Fixx was nearby, sitting on his haunches. It took a moment for Ko to realise that they were on the roof of the hospital building. “How did we get up here?”
“Sleepwalkin’,” offered the op, casting the bones and reading them. “Damn. That was heavy.” He looked up. “Your buddy, Feng. Got us free of it.”
Ko looked at his feet and shivered. “Is Nikita all right?”
“No change. Same for all those poor fools.”
The thief found his attention drawn up to the distant shadow of the peak. “All that was true… That mad bastard is gonna summon a demon, rape the world…” Ko grabbed at Fixx. “We can’t let that happen!”

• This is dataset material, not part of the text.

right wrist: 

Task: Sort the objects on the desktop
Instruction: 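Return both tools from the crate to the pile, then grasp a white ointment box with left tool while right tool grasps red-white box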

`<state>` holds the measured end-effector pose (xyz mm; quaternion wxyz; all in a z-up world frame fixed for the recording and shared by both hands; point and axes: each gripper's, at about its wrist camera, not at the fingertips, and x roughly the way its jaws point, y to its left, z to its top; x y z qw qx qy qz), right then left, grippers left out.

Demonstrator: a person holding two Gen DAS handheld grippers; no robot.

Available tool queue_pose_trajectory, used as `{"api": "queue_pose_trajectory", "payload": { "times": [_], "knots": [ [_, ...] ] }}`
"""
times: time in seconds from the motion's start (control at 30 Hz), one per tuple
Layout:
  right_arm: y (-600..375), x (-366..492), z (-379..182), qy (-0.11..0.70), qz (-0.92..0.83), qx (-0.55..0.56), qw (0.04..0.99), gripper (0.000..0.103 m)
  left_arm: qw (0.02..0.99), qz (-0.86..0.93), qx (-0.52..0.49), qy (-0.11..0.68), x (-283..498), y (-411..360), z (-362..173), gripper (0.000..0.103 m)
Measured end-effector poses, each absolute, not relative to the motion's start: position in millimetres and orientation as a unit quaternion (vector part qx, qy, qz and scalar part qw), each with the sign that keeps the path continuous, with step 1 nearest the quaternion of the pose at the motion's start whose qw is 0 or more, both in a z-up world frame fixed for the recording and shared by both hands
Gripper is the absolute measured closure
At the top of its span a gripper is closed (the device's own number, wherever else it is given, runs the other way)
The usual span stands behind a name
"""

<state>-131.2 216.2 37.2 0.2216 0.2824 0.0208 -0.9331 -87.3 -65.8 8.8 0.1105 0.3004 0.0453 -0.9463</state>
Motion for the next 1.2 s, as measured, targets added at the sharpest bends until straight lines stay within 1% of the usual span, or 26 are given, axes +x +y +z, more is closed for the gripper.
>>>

But the op’s attention was elsewhere, staring down at the hospital parking lot. “First things first,” he said, pointing. “We got company.”
A silver Mercedes Vector drew to a halt, and from inside came three distinctive figures. A man and two women in identical suits, faces hidden behind gaily-painted opera masks.
The Road to the Shining City must be marked out
For the Dark Ones and their Servitors
Just as landing lights mark out an airfield runway
The spilled blood would guide the Dark Ones to the Earthly Plane
To the Last City
Message embedded in Happy Carp beer commercial, origin unknown.
15. Enter the Dragon
Blue Snake came into the hospital first, with her sister White Snake and Qin Hui following close behind. Blue and White had not been born as siblings, but in their service to the Cabal they had been made so, in manners far beyond the level of crude genetics. Their masks were negative images of each other. Where her visage was dominated by azure colours, honeyed filigree and pale trim, her sister’s facade was white with blue and gold detail. Their masks were the faces of two mythic characters, serpent-spirits who guarded a mountain in legend. By contrast, Qin Hui’s face was dominated by death-white, with facets of black and pink; his name was taken from a perfidious politician of the Song Dynasty, whose hands bore the blood of the renowned hero Yue Fei-if the stories of the playwrights were to be believed.